Obwohl der Verkehr in Europa nun „Klima-fit“ gemacht werden soll und mehr Green Jobs entstehen sollen, werde dieser Sektor immer mehr zum „europäischen Problemfall“, so der Gewerkschafter weiter. Viele Fehlentwicklungen seien aber nicht unmittelbare Folge der Corona-Krise. Vielmehr seien sie Folgen eines jahrelangen ruinösen Preisdumping-Wettbewerbs, bei dem jene Unternehmen bestraft werden, die sich ihren MitarbeiterInnen gegenüber sozial und in ihrem Wirtschaften ökologisch verantwortungsvoll zeigten.
„Auf der Strecke bleiben dabei der Klimaschutz und die Umwelt sowie die SteuerzahlerInnen und die Beschäftigten“, fordert Blumthaler, dass sich die EU-Kommission von diesem Weg in ihrem neuen Verkehrskonzept verabschieden müsse.
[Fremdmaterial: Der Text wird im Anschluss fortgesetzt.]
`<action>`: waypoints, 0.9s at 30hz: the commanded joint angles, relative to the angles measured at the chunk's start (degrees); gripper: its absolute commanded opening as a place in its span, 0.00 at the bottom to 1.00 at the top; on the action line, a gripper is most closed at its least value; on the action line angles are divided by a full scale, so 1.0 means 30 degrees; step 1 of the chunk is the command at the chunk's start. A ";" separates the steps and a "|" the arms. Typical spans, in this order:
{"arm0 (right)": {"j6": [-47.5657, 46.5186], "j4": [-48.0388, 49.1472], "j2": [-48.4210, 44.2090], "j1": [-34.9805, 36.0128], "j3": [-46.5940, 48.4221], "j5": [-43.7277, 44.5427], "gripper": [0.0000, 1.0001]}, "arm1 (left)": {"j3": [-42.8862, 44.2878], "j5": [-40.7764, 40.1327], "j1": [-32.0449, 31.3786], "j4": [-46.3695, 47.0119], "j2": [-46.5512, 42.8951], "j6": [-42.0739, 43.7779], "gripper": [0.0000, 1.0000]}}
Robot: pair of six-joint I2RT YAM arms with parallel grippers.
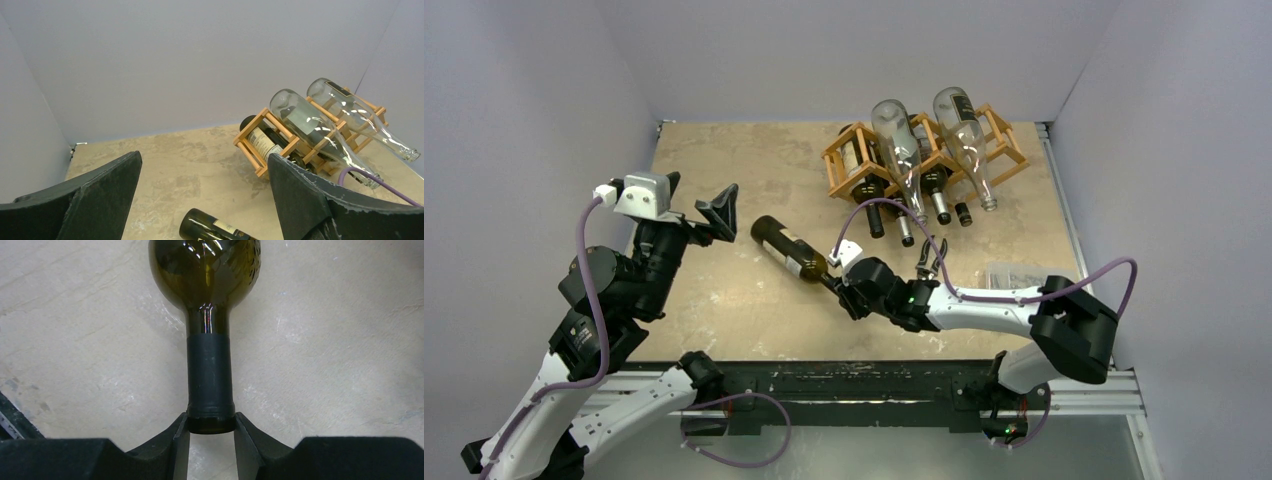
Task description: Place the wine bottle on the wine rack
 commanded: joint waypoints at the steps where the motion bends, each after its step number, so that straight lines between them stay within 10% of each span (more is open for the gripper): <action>1: 0.0653 0.1082 0.0248 0.0192 -0.0055 0.1793 0.13 | 0.0463 0.0096 0.0145 0.0324 0.0110 -0.0192 0.97; 13: 0.0849 0.1946 0.2225 0.0319 0.0865 0.2238 0.58 | 0.0463 0.0071 0.0118 0.0324 0.0084 -0.0207 0.97; 27: -0.0199 0.3286 0.5255 0.0319 0.3332 0.3007 0.68 | 0.0483 0.0068 0.0141 0.0324 0.0080 -0.0207 0.97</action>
Auch die österreichische Bundesregierung ist daher gefordert, gerade jetzt in der Krise vermehrt Initiativen für Arbeits- und Ausbildungsplätze bei den klimafreundlichen Bahnen zu setzen. „Die Eisenbahnen suchen mehr Beschäftigte für die Zeit nach der Krise. Damit sie auch welche finden, müssen die Rahmenbedingungen für die Menschen aus anderen Branchen stimmen, damit auch Luftfahrtpersonal, ReisebuslenkerInnen & Co Chancen für einen beruflichen Umstieg zu den Bahnen sehen“, fordert der vida-Gewerkschafter eine Arbeitsstiftung für den Umstieg von Beschäftigten zu den Bahnen und in den Sektor des Öffentlichen Verkehrs.
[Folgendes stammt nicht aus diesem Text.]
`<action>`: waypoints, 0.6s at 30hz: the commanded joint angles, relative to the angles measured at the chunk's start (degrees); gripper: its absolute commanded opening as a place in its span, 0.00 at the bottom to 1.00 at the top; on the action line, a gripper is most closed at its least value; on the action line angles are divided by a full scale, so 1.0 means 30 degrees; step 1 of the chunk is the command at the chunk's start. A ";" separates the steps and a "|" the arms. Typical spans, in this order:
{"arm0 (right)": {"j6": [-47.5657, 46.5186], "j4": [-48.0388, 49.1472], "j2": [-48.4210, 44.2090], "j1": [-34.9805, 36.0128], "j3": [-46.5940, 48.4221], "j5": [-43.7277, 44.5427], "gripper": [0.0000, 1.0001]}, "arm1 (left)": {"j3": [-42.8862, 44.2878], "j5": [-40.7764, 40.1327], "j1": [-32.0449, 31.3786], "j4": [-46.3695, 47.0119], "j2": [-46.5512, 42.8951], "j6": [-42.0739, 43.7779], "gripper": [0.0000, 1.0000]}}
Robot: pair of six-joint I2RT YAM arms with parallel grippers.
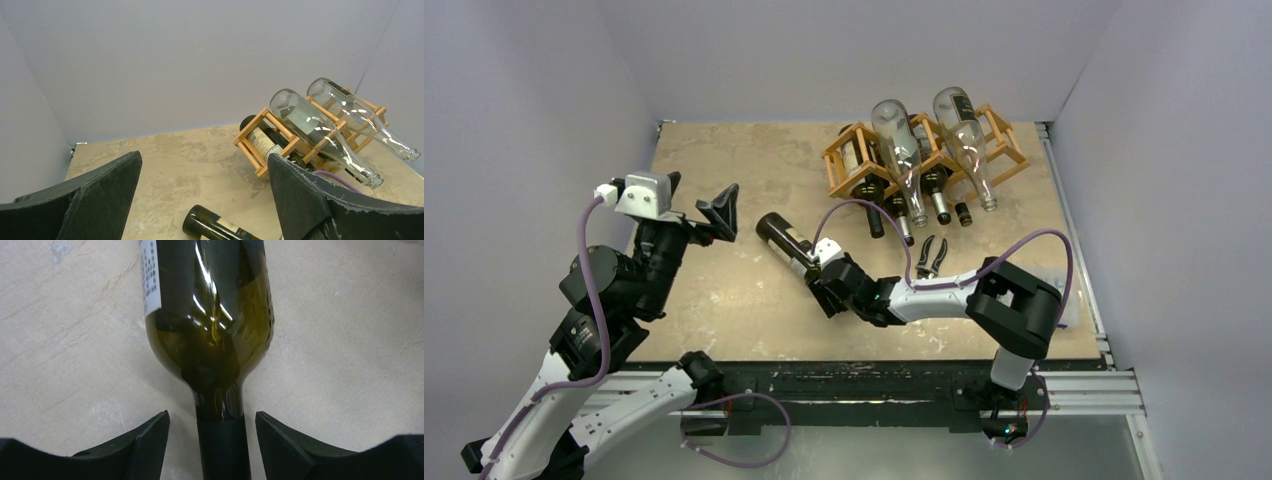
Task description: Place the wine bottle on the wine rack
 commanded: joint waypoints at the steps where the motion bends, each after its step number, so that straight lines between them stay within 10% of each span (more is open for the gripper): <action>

Sonst werde es mit dem beabsichtigten besseren Schutz für die Beschäftigten und hochqualifizierten Green Jobs bei Bahnen und im Öffentlichen Verkehr in Zukunft wohl nichts werden. Der oft völlig legalen Verlagerung von Fahr- und Flugzeugen als auch von Personal über Briefkastenfirmen in Steuer- und Billiglohnländer mit schlechtem gesetzlichem Arbeitnehmerschutz könne ohne EU-weite Regelungen kein wirksamer Riegel vorgeschoben werden. Derart skrupelloser Geschäftemacherei, wie sie in allen Verkehrsbereichen Einzug gehalten hat, kann nur durch die Sicherstellung des gleichen Lohns für gleiche Arbeit am gleichen Ort und das Vereinfachen und Nachschärfen der Kontrollmöglichkeiten durch die Behörden beigekommen werden“, betont Blumthaler.
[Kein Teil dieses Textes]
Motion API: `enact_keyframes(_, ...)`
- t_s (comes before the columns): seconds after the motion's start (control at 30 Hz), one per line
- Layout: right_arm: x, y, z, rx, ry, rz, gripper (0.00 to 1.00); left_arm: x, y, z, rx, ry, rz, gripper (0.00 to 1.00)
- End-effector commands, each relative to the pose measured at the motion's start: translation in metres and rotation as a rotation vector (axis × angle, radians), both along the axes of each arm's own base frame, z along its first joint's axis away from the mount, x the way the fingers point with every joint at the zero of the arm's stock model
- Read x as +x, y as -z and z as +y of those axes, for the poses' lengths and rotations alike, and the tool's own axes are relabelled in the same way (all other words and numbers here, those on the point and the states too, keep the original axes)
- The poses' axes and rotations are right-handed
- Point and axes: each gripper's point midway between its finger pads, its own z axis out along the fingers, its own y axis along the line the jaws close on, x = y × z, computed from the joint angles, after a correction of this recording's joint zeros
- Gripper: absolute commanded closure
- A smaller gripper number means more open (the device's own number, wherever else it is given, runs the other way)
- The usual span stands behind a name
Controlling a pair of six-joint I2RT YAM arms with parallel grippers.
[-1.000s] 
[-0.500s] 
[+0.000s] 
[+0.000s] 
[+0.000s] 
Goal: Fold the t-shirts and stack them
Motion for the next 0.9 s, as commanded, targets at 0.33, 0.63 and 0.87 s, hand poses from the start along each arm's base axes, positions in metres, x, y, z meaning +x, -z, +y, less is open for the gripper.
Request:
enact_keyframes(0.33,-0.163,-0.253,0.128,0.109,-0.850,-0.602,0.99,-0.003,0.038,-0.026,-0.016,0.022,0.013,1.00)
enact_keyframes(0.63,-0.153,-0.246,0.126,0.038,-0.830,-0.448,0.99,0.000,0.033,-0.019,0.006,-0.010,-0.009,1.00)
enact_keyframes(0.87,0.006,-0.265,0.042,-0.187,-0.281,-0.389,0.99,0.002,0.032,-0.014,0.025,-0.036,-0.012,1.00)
Der vida-Gewerkschafter fordert zudem eine Erhöhung des Modal Shift und Kostenwahrheit ein. Die EU-Strategie wiederhole zwar das seit Langem bestehende Ziel der Förderung der Verkehrsverlagerung auf die klimafreundliche Schiene, gehe jedoch nicht auf das Problem der Externalisierung von Arbeits- und Sozialkosten ein. „Das seit Jahren andauernde Verfehlen der Unionsziele liegt einerseits an der zögerlichen Politik im Bereich der Anlastung der umweltbezogenen Auswirkungen des Straßen- und des Luftverkehrs. Andererseits liegt das am ebenso zögerlichen Schieneninfrastrukturausbau. Blumthaler fügt hinzu, dass angesichts der internen Wettbewerbsverzerrungen im Sektor unter den gegebenen EU-Rahmenbedingungen die Bahnen gegenüber der Straße trotz laufender Investitionen in digitale Innovationen weiterhin chancenlos bleiben würden, wenn es etwa um die Verlagerung von mehr Güterverkehr auf die Bahnen geht. Deshalb ist die Bundesregierung gefordert, endlich eine Verladeförderung für den Umstieg von der Straße auf die Güterbahnen umzusetzen, fordert der Gewerkschafter.
„Den Kostendruck auf die Verkehrsbranche durch die schrankenlose europäische Liberalisierungspolitik und den dadurch generierten Wettlauf um immer noch billigere Transportleistungen bekommen ausschließlich die rund 11 Millionen Beschäftigten im Verkehr zu spüren. Die Entlohnung und Einsatzbedingungen der Beschäftigten sind nahezu die letzten Stellschrauben in den Preiskalkulationen der Unternehmen, da andere Kosten wie für Maut, Treibstoffe oder Fahrzeuge für alle Betriebe gleich sind“, betont der vida-Gewerkschafter.
„Die europäische Verkehrspolitik der Zukunft muss ihren Fokus auf einen sicheren, ökologischen und sozial ausgewogenen Verkehr legen. Die Annahme, die Marktmechanismen würden auch im Verkehrssektor automatisch zum volkswirtschaftlichen Optimum führen, ist ein Trugschluss. Denn die Europa- und EU-Meister gerade im Eisenbahnbereich, die Schweiz und Österreich, zeigen seit Jahren ganz klar vor: Der Erfolg des Öffentlichen Verkehrs liegt nicht am Grad der Marktöffnung, sondern an den Direktvergabemöglichkeiten ohne Ausschreibungen und dem klaren politischen Bekenntnis zu starken und leistungsfähigen Bahnen“, bekräftigt Blumthaler abschließend.